I doubt many would disagree with the view that patients deserve to have confidence that decisions surrounding their healthcare are based on the best and most complete information possible. Yet, here we are in the 21st century – an era defined by rapid advances in technology and medicine – and valuable patient data is all too often elusive in a time of need.
The healthcare industry (along with many other industries) are standing at the crossroads of data privacy and data access. The main issue lies within two opposing forces: the need to protect sensitive personal health information and the drive to use patient data to improve patient care and outcomes.
How we got here
As more and more organizations went online over the last several decades, the risk of data breaches became a new reality. According to Privacy Rights Clearinghouse, there have been over 11 billion records breached since 2005. Healthcare organizations, universities, insurance companies, governments and retailers – any institution, large or small, that collects consumer data is vulnerable to attack.
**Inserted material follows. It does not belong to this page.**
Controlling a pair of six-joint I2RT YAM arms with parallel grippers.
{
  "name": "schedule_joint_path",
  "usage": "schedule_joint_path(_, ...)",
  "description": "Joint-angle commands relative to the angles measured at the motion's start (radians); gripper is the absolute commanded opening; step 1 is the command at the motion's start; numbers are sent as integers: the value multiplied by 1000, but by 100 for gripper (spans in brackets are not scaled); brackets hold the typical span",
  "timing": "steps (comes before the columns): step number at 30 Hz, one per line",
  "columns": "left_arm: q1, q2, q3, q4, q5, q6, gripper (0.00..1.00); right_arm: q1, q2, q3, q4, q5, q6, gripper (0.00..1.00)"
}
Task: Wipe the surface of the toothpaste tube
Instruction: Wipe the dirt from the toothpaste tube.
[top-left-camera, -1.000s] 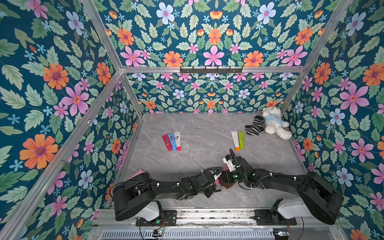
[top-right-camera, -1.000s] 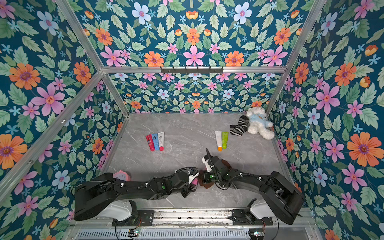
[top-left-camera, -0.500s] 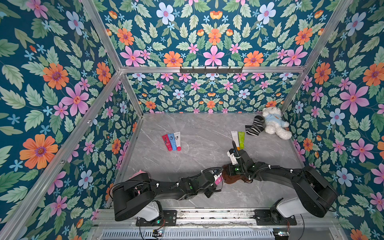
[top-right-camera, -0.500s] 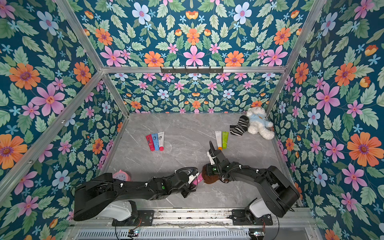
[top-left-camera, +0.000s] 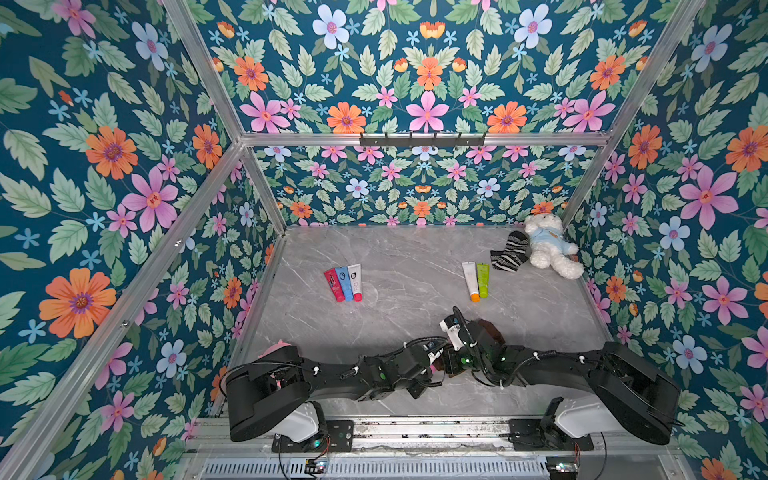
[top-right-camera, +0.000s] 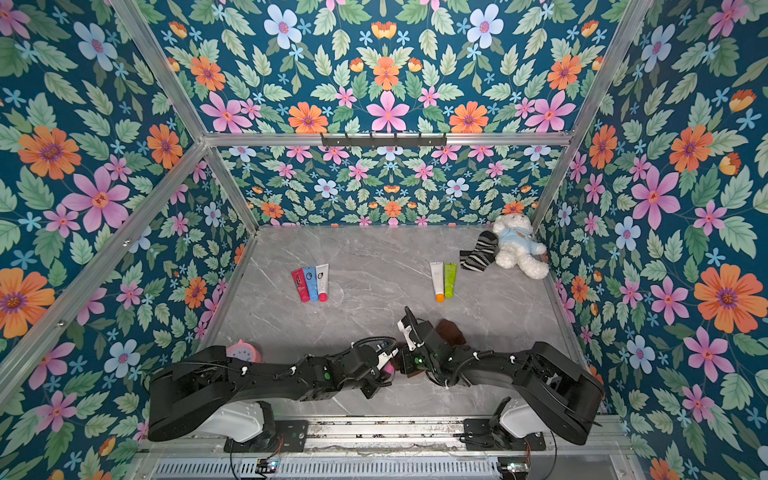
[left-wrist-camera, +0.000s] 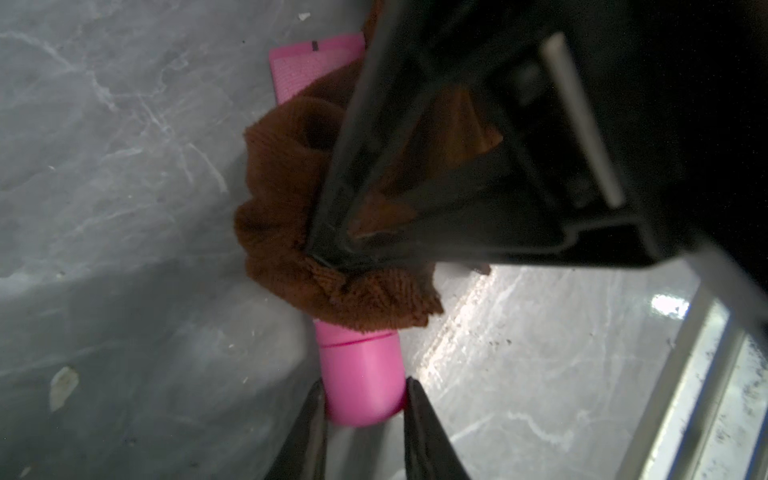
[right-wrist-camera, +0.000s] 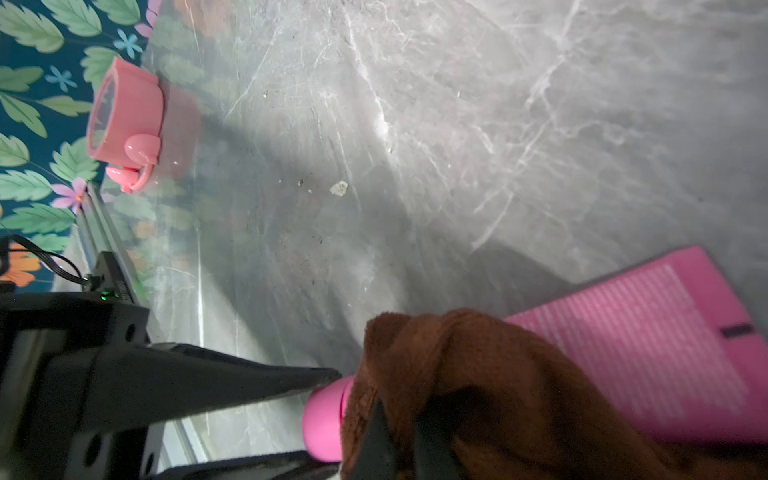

With the emergence of online commerce sites, social media and mobile devices became an integral part of consumers’ lives. It was the Facebook-Cambridge Analytica scandal in March 2018 that truly “Sparked the Great Privacy Awakening” in the tech industry, resulting in a backlash for the unauthorized sharing of personal information and unleashing a slew of legislation to protect the data privacy rights of consumers.
The current state of data privacy
On the heels of Europe’s General Data Protection Regulation (GDPR) and numerous states’ proposed legislation to regulate data privacy practices, the California Consumer Privacy Act (CCPA) went into effect on January 1, 2020. As one of the most comprehensive privacy laws in the U.S., it is expected that this legislation will serve as a model for other states.
The Health Insurance Portability Accountability Act (HIPAA), enacted in 1996, is the primary health privacy and security law in the U.S. While there were amendments to the legislation in 2013 to account for advances in technology, there remain significant gaps that address the digital age.
As data breaches, cyberattacks and unauthorized use of personal data have proliferated, concerns over data privacy are now at the forefront of both public debate and product development.
Currently, the federal government has proposed data-sharing rules for healthcare that promote the expansion of patient data access, including allowing patients to access their health information and share it with third-party apps as well as penalizing information blocking. This proposed legislation has set off intense pushback from Health IT companies.
At CES 2020, the international stage for unveiling the latest innovative consumer technologies, the “hottest products” this year were all about securing privacy.
Forging a path forward
Patient data privacy is paramount, but we need to be able to share relevant data to deliver optimal healthcare. Striking a balance between the allowable uses of sensitive personal data and preserving security and patients’ right to privacy is a complicated undertaking.
As healthcare systems turn to data-driven solutions to help achieve optimal health outcomes and lower healthcare costs, there are several critical factors that should define the path toward achieving the right balance between data access and security.
- Patients – Patient needs should be at center of everything in healthcare. A patient-centered environment that enables them to be the gatekeepers of their own data will improve their experience of care delivery.
- Infrastructure – Building a technology infrastructure that includes cloud computing gives greater access to security tools and resources, reducing the risk of a data breach. It also lowers costs and facilitates care coordination.
- Interoperability – Moving toward an open ecosystem that allows a seamless, yet secure exchange of patient data and information across systems is key to serving the needs of patients, caregivers, and providers.
- Legislation – We have a long way to go and legislation is not the only answer; however, laws governing data privacy, security, and access need to address the realities of the digital age and define ways to enforce compliance.